Nikon Coolpix AW100 Waterproof Camera Review

Camera Reviews Featured Nikon Point and Shoot Underwater Videos

Nikon Coolpix AW100 Camera Experience

I’ve used a lot of rugged waterproof cameras. In fact, I’ve been using them since they first hit the streets, back in the mid-2000’s. The biggest issue for me has always been the compromised image quality with rugged cameras. It’s a bummer to take a bunch of what you think are going to be sweet rainy mountain bike photos, epic powder day ski photos or water park shots only to find the photos look like you took them with a camera from five years ago. And most of the time, that’s the experience I had with waterproof cameras. However, Nikon’s AW100 press release and marketing material emphasized great image quality and I was hoping that they planned to make a statement with their first waterproof point-and-shoot by setting a new standard. Don’t get me wrong – I don’t expect digital SLR quality from a point-and-shoot. But I at least want photos that I can print and maybe even publish. Although it did have a few issues, overall I was very pleased with the AW100’s image quality. But more on that in the Image Quality portion of this review.

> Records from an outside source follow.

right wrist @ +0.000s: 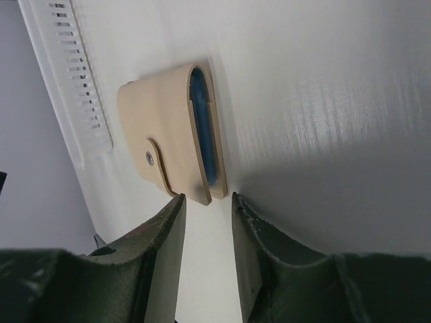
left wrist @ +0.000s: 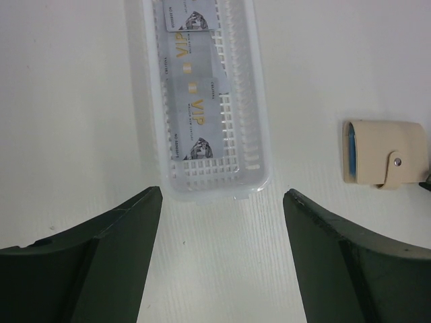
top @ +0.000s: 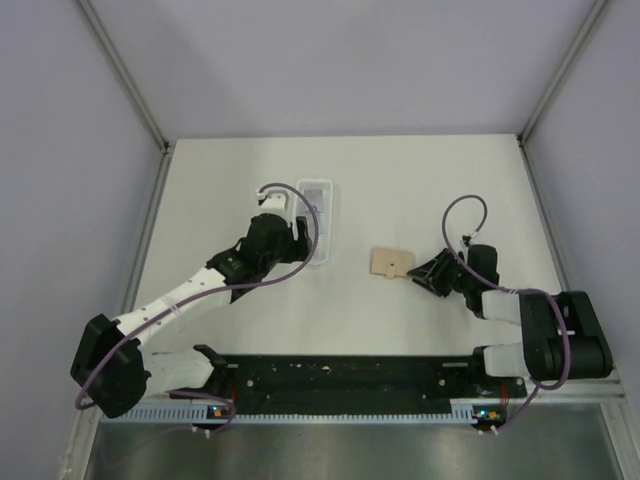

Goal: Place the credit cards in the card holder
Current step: Open the card holder at the center of the board.

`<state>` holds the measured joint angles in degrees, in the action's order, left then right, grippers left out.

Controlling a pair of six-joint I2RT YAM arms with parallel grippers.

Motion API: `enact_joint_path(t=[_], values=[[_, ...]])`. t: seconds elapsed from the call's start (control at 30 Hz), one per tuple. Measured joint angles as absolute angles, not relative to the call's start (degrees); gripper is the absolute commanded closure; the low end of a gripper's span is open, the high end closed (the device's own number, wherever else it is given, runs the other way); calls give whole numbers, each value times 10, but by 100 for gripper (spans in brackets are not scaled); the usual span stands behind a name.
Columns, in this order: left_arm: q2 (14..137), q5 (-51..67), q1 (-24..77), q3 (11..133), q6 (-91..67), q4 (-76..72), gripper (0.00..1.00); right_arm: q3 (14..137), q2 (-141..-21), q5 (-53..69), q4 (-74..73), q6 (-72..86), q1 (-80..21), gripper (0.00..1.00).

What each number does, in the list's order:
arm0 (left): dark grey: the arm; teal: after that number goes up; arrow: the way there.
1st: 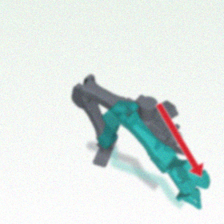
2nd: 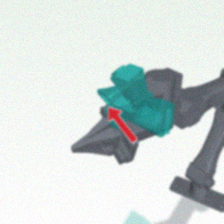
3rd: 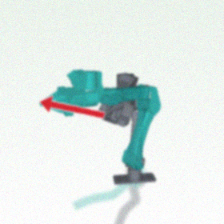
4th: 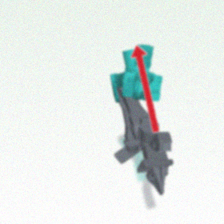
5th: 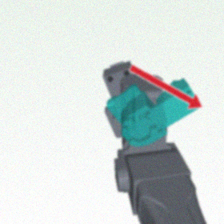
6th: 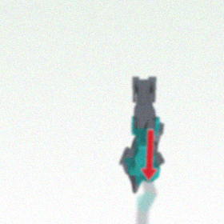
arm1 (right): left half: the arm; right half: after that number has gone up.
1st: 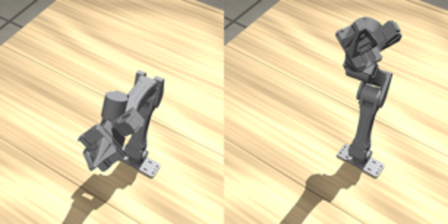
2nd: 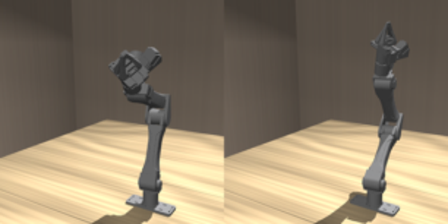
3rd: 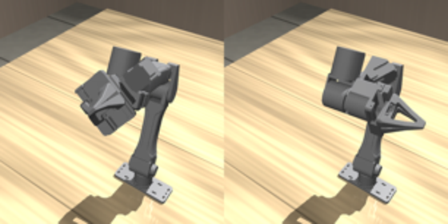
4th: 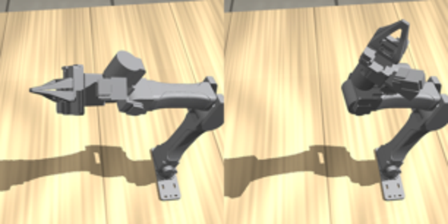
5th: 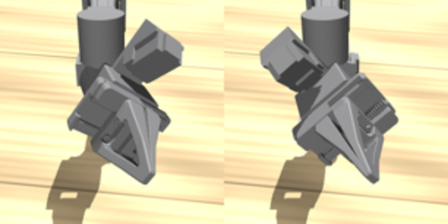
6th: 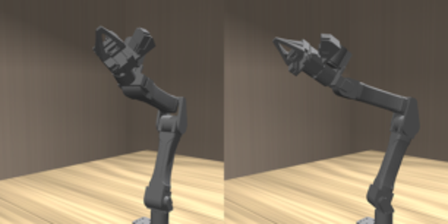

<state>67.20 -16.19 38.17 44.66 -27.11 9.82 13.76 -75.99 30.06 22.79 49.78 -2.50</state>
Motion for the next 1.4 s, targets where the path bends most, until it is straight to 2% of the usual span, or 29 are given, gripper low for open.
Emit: enact_joint_path(t=[0.37, 0.57, 0.97, 1.4], values=[[689, -157, 384, 450, -271, 92, 21, 135, -820, 324, 305, 517, -25, 81], [704, -156, 384, 454, -271, 91, 22, 135, -830, 332, 327, 523, -25, 100], [708, -139, 385, 458, -264, 87, 20, 136, -806, 365, 346, 521, -25, 100], [723, 46, 385, 473, -197, -29, 21, 199, -747, 465, 191, 434, -35, 100]])
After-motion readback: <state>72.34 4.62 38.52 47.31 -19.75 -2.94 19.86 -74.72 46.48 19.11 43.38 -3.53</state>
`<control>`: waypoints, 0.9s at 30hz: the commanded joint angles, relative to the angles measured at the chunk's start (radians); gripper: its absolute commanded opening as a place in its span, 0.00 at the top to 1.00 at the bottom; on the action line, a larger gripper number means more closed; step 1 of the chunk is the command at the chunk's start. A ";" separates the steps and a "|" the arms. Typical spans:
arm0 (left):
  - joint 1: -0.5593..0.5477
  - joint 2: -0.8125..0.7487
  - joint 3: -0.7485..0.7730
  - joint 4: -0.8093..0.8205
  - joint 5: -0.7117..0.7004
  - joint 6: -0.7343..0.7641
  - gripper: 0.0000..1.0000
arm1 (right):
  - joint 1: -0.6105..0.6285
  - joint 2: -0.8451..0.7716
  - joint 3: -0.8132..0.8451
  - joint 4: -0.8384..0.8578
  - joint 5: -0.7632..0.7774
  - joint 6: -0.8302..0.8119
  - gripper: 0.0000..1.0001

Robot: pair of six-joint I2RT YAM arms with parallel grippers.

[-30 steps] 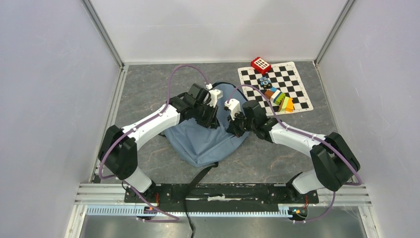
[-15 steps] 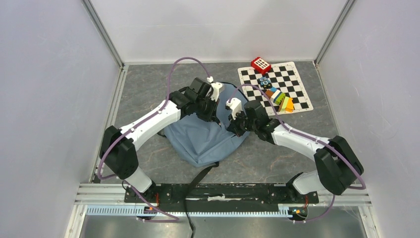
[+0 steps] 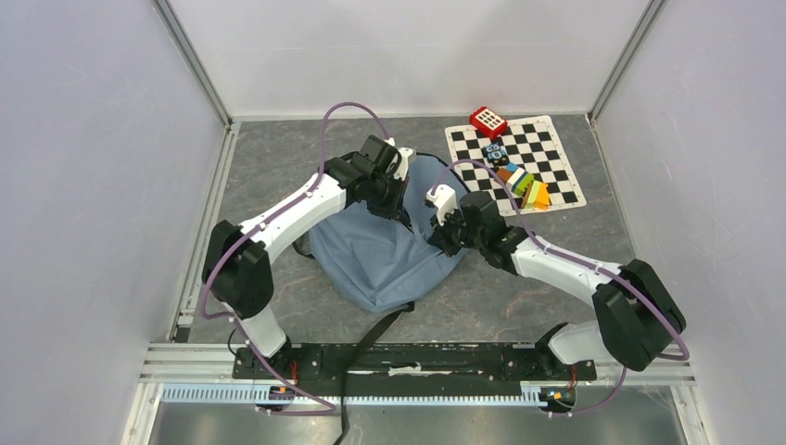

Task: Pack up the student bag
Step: Zip the student bag at the center of the board.

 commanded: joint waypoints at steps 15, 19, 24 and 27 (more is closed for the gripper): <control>0.037 0.013 0.041 0.039 0.198 -0.005 0.98 | 0.036 -0.053 0.104 -0.027 -0.035 0.007 0.33; 0.037 0.012 0.041 0.034 0.195 -0.008 0.98 | 0.045 -0.013 0.118 0.029 -0.065 0.033 0.32; 0.037 0.008 0.040 0.034 0.192 -0.009 0.98 | 0.047 0.038 0.128 0.069 -0.087 0.072 0.32; 0.037 0.006 0.038 0.034 0.189 -0.012 0.98 | 0.048 0.063 0.109 0.100 -0.093 0.089 0.32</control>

Nikon Coolpix AW100 Waterproof P&S Camera

The AW100 is a great-looking camera with an outdoor style that reflects its waterproof, shockproof build. It feels as good as it looks, and made me feel confident using it in the rain or snow or even dunking it in a near freezing creek, like I did in my intro video. I didn’t test the shockproofing (Nikon probably wouldn’t have liked that), though. I have, ummm, “tested” other shockproof cameras in the past and they all held up fine to reasonable drops and I don’t see any reason why the Nikon wouldn’t as well. Waterproofing is where outdoor point-and-shoot cameras are most likely to fail. Just as you could get a lemon car, you could get a camera that leaks. Most of the negative user reviews on this site for waterproof cameras are posted by people whose cameras leaked while they were on vacation. I did not go snorkeling or swimming with the AW100 but I did immerse the AW100 in water and expose it to a lot of snow and rain and it held up fine. If you buy the AW100, or any other waterproof camera for that matter, make sure to read the section of the manual that tells you how to properly use it underwater and care for the gaskets. Handling your camera correctly before and after a swim could be the difference between a working camera and an expensive paperweight.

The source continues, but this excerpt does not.